Trains.com

The things I miss, and the things I never will

Posted by Fred Frailey
on Monday, November 1, 2010

I miss the F-unit diesel locomotive. It was an industrial icon, from the first FT in 1939 through the last FP9 in 1959, powered all those years by the 567-cubic-inch engine whose reliability made Electro-Motive the master of the locomotive universe. There was a time when I couldn’t imagine through freights being fronted by anything else but EMD’s biggest hit. Stand near one and you could inhale the sweetest perfume on earth, the pungent odor of diesel exhaust mixed with the invisible spray of lube oil. Today’s diesels are cleaner and quieter, but the thrill is gone. Most of all I miss the aesthetics of the F: the barely slanted nose, the arched windshields, the round portholes. At the California State Railroad Museum in Sacramento, I entered a room with a Western Pacific F unit in those resplendent colors and realized how far the locomotive builders have since wandered from this classic design. The last diesel locomotive to even turn my head, in fact, was the SD40. Loved those front and back porches.

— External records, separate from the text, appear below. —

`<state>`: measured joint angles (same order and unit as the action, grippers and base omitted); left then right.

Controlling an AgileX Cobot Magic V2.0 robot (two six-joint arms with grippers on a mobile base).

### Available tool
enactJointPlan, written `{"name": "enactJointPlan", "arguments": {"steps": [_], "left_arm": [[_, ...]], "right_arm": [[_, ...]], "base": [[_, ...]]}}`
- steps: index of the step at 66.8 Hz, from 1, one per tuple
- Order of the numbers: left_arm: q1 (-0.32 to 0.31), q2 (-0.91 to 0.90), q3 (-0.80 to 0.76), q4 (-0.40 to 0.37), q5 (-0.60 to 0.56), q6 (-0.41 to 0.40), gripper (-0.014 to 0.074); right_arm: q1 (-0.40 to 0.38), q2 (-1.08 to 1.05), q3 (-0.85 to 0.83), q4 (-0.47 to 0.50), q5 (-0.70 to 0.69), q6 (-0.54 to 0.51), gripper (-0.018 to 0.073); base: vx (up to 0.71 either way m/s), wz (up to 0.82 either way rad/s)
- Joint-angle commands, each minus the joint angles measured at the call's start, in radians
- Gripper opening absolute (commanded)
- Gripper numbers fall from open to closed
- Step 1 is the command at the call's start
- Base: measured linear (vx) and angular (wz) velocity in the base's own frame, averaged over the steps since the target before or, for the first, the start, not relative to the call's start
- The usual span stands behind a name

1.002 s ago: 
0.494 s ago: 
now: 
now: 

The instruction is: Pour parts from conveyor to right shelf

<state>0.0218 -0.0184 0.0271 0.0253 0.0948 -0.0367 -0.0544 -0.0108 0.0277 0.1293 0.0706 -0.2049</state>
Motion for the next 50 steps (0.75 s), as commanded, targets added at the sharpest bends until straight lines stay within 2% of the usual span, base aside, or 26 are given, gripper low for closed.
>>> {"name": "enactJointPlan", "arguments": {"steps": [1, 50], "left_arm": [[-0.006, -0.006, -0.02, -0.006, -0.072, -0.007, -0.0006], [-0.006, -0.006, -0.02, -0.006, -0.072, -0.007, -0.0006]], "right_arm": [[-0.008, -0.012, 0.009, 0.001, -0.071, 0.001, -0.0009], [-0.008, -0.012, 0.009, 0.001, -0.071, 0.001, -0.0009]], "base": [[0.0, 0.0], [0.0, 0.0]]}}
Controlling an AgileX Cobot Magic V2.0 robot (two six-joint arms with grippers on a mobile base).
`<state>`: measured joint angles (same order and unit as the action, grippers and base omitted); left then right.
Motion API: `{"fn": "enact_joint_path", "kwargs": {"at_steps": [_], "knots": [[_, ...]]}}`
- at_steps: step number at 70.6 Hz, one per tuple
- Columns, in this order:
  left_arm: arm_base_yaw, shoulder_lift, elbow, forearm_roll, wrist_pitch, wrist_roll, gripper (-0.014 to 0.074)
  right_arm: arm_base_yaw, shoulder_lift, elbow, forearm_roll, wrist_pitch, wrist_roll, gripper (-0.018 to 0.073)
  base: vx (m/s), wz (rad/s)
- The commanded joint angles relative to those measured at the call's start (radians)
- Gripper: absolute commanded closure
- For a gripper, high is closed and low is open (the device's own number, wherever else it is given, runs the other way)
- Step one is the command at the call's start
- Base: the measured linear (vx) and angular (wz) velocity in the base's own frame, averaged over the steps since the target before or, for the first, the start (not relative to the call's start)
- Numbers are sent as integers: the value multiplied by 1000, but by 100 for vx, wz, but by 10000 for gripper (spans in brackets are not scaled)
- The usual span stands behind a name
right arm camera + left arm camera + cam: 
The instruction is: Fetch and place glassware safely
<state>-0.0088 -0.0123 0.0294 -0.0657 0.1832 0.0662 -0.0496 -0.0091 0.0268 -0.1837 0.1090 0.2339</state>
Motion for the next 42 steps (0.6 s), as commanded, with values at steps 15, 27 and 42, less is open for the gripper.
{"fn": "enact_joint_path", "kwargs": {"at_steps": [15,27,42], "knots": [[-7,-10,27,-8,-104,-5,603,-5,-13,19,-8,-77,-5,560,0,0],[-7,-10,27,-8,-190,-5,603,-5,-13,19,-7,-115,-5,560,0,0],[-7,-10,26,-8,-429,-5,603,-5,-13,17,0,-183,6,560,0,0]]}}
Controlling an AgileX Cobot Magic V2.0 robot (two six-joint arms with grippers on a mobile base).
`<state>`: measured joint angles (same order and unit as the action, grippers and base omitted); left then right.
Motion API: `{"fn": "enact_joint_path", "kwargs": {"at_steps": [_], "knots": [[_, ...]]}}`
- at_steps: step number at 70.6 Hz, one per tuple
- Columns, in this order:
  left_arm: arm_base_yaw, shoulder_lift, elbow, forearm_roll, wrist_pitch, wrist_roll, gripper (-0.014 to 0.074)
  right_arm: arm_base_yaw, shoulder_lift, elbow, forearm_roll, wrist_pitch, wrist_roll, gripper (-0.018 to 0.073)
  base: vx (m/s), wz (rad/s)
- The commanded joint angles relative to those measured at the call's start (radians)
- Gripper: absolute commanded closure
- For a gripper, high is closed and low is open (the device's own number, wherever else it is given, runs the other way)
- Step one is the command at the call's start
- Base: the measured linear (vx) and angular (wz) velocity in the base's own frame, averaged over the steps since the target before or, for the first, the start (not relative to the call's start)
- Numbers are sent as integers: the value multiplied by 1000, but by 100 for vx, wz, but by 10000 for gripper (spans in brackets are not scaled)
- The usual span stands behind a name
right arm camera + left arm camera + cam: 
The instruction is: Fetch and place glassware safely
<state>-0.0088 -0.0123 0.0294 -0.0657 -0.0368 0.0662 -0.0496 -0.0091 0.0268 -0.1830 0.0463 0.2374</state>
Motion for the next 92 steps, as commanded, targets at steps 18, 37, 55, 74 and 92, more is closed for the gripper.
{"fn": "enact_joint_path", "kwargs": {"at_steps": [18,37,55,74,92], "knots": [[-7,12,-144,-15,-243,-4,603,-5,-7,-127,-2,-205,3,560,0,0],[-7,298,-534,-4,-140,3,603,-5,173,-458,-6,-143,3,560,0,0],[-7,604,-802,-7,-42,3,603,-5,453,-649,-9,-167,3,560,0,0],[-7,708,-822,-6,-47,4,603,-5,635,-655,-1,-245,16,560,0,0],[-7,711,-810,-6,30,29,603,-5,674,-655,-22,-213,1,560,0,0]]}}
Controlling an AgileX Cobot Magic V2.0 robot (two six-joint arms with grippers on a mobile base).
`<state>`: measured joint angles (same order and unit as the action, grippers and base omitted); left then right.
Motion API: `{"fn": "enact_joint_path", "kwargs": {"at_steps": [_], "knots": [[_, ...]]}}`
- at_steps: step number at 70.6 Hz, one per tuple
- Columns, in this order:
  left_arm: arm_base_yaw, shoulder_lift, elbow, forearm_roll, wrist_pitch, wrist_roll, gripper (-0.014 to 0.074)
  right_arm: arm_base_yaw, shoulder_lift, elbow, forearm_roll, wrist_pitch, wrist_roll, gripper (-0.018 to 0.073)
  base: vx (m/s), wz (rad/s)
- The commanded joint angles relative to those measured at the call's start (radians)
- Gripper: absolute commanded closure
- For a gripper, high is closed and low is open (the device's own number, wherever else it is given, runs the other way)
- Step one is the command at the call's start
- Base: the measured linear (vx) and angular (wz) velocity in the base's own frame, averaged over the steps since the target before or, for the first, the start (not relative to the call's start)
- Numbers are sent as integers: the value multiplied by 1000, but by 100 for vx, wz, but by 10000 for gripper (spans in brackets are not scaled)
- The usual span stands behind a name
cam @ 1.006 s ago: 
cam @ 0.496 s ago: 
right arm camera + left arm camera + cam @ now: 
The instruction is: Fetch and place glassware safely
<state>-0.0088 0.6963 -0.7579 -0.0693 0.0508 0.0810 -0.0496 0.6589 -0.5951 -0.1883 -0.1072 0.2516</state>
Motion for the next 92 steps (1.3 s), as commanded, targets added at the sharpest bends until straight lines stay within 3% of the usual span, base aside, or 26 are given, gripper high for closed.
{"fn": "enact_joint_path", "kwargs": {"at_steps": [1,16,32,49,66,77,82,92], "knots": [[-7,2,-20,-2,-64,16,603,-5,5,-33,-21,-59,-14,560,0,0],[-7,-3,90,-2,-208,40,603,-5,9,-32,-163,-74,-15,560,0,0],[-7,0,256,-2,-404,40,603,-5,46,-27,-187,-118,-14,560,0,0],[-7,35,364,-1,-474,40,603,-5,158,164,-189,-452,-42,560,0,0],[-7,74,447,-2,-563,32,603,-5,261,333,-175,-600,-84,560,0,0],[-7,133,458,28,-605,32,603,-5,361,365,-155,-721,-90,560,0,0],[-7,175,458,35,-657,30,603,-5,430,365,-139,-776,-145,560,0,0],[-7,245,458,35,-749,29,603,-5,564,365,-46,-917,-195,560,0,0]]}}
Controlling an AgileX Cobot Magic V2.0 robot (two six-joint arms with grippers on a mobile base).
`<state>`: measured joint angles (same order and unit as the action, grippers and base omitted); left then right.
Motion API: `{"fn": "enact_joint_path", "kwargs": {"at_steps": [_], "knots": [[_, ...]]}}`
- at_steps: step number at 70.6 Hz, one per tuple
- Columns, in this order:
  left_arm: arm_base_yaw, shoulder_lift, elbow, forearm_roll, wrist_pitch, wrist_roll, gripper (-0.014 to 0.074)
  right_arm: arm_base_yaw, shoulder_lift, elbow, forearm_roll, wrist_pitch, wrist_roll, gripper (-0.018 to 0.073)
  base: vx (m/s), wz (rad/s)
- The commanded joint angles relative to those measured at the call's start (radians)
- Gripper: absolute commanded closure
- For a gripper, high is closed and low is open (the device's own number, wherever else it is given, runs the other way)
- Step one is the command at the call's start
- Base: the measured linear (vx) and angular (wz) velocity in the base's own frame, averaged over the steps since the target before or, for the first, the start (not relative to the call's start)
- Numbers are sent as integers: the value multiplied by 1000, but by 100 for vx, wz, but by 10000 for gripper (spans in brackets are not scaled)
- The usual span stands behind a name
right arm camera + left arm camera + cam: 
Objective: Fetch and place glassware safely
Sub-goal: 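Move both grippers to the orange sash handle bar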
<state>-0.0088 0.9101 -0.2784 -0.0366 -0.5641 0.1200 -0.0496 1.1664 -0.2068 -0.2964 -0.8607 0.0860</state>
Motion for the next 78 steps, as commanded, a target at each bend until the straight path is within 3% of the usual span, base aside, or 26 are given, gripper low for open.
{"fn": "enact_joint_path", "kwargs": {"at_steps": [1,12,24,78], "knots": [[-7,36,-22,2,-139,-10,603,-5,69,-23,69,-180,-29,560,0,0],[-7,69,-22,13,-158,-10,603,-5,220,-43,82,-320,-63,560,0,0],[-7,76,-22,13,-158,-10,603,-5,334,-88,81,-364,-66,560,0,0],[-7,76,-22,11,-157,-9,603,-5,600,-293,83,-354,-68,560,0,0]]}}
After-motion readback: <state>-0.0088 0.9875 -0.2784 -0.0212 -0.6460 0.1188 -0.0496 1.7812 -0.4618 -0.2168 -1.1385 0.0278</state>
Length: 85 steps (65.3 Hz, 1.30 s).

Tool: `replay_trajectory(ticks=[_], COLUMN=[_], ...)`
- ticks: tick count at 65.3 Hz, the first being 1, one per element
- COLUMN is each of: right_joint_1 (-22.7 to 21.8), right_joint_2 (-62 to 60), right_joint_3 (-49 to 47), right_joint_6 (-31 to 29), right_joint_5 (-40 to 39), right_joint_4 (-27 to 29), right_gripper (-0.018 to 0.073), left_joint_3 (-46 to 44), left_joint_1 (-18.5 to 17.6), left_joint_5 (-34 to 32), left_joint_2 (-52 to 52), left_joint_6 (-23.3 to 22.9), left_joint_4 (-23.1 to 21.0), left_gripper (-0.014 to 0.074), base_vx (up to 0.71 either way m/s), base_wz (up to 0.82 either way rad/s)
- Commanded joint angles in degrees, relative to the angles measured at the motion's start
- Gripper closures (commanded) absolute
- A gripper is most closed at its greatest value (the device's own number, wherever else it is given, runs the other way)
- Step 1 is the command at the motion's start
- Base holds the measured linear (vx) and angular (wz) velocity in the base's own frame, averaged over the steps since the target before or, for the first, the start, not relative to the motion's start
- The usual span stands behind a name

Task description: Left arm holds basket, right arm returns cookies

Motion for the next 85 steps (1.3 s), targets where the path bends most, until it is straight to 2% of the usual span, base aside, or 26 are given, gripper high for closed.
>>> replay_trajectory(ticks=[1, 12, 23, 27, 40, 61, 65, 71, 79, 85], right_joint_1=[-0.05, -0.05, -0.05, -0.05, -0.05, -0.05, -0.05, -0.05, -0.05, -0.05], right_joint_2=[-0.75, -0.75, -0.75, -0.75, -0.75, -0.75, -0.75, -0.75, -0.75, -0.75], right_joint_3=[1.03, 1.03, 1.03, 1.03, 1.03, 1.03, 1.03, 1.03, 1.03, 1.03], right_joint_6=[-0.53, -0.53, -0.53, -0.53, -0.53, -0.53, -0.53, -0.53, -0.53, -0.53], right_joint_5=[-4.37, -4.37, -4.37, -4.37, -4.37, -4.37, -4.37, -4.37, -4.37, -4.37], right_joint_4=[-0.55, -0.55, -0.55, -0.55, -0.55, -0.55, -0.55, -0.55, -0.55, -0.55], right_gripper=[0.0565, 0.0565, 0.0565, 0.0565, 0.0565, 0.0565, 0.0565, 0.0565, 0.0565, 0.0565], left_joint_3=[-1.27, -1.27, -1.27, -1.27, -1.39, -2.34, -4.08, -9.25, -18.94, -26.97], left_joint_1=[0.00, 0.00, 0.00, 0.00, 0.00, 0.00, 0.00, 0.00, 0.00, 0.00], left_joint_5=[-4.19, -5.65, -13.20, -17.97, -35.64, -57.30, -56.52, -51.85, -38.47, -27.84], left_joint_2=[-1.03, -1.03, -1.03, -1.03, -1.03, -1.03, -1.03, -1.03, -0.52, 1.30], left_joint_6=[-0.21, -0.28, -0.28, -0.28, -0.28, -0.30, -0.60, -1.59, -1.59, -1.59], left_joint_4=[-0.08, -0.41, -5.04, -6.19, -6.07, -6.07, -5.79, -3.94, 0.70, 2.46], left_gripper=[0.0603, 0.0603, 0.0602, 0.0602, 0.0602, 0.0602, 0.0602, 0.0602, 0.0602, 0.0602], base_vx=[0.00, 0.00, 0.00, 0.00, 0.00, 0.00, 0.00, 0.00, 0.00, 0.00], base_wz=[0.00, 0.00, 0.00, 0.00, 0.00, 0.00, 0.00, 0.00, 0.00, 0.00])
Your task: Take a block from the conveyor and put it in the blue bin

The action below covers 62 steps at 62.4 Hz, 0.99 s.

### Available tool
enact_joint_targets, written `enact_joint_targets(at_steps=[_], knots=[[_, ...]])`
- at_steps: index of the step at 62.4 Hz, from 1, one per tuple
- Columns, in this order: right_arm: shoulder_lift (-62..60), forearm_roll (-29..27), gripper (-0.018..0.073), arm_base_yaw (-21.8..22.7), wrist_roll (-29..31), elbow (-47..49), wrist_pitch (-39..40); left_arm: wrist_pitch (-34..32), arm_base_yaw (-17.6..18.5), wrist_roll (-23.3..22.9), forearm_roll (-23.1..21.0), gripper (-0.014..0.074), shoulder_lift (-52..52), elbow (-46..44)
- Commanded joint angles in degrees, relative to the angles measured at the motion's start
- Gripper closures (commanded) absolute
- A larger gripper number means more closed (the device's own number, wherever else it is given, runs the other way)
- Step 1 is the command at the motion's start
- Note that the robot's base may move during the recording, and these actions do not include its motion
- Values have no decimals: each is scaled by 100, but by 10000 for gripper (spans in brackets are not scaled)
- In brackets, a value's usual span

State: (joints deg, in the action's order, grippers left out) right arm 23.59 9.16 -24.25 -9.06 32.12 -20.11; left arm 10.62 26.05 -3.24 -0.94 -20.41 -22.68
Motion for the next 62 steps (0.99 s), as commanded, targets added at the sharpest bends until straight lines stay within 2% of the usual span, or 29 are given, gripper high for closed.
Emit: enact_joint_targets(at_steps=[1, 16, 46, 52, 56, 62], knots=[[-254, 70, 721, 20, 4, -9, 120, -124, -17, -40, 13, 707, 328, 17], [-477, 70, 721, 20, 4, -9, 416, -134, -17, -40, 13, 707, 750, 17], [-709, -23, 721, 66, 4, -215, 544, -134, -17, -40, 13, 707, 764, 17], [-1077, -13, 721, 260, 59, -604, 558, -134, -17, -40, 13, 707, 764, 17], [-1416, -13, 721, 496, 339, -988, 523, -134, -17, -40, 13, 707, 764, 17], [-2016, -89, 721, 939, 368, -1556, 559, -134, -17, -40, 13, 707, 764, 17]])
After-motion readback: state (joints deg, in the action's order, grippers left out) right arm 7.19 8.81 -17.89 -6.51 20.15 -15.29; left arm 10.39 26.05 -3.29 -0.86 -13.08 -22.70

I won’t miss the P42 diesel. General Electric sold almost 250 of these beasts to Amtrak, VIA Rail Canada and Metro-North Railroad. From the outside, they look like mean-minded bulldogs. From the inside, they achieve a new low in visibility for enginemen exceeded only by Bombardier’s HHP-8 electric locomotives, also owned by Amtrak and a few commuter railroads. Plus, passenger trains need locomotives that jump like jackrabbits, and the P42 is notoriously slow to load. You will never find a P42 in the California State Railroad Museum.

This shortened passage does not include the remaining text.